• Exercise:
The stretch wanted below opens at the line containing "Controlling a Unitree" and closes at the line containing "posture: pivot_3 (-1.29". Please return it exactly, with no other lines.

• Available data:
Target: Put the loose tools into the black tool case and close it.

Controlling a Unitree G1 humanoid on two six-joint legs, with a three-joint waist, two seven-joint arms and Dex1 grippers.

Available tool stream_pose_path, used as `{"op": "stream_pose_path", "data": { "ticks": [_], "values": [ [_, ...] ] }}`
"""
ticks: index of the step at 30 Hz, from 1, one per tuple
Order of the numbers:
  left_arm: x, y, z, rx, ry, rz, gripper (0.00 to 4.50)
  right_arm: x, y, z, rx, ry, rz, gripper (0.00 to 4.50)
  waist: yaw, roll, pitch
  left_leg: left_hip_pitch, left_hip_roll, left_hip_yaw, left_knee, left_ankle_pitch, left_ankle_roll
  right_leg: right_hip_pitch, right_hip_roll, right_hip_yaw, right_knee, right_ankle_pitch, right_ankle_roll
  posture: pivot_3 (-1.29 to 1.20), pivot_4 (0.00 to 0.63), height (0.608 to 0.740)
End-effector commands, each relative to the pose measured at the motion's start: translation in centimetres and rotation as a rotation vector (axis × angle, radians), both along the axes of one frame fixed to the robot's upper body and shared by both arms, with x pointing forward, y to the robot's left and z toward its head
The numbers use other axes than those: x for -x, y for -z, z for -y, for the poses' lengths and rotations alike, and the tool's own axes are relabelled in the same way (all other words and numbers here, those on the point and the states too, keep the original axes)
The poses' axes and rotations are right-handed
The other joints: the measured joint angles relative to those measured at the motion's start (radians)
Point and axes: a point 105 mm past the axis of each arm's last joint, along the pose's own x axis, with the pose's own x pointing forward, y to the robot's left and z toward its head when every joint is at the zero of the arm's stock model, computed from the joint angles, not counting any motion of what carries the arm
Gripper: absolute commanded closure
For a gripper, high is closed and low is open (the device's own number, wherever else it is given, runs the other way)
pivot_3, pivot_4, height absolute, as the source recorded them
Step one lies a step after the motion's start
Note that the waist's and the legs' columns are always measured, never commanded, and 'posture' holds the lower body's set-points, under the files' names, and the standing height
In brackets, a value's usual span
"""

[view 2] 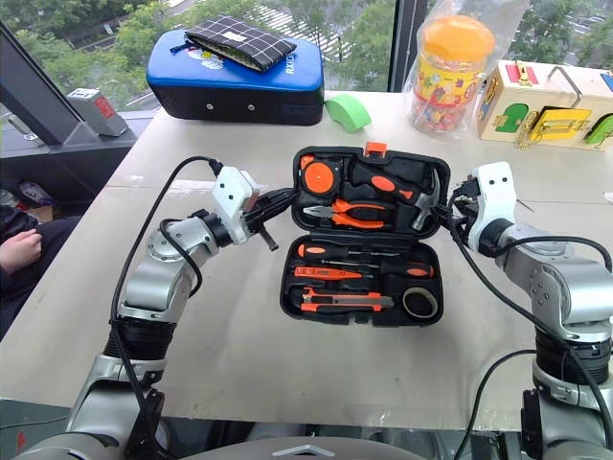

• Result of the task:
Controlling a Unitree G1 humanoid on two six-joint legs, with a three-joint waist, two seven-joint arms and Dex1 grippers.

Available tool stream_pose_path, used as `{"op": "stream_pose_path", "data": { "ticks": [_], "values": [ [_, ...] ] }}`
"""
ticks: index of the step at 30 Hz, from 1, one per tuple
Order of the numbers:
  left_arm: x, y, z, rx, ry, rz, gripper (0.00 to 4.50)
  right_arm: x, y, z, rx, ry, rz, gripper (0.00 to 4.50)
  waist: yaw, roll, pitch
  left_leg: left_hip_pitch, left_hip_roll, left_hip_yaw, left_knee, left_ankle_pitch, left_ankle_roll
  right_leg: right_hip_pitch, right_hip_roll, right_hip_yaw, right_knee, right_ankle_pitch, right_ankle_roll
  posture: pivot_3 (-1.29 to 1.20), pivot_4 (0.00 to 0.63), height (0.608 to 0.740)

What the exercise asked for has been given in full.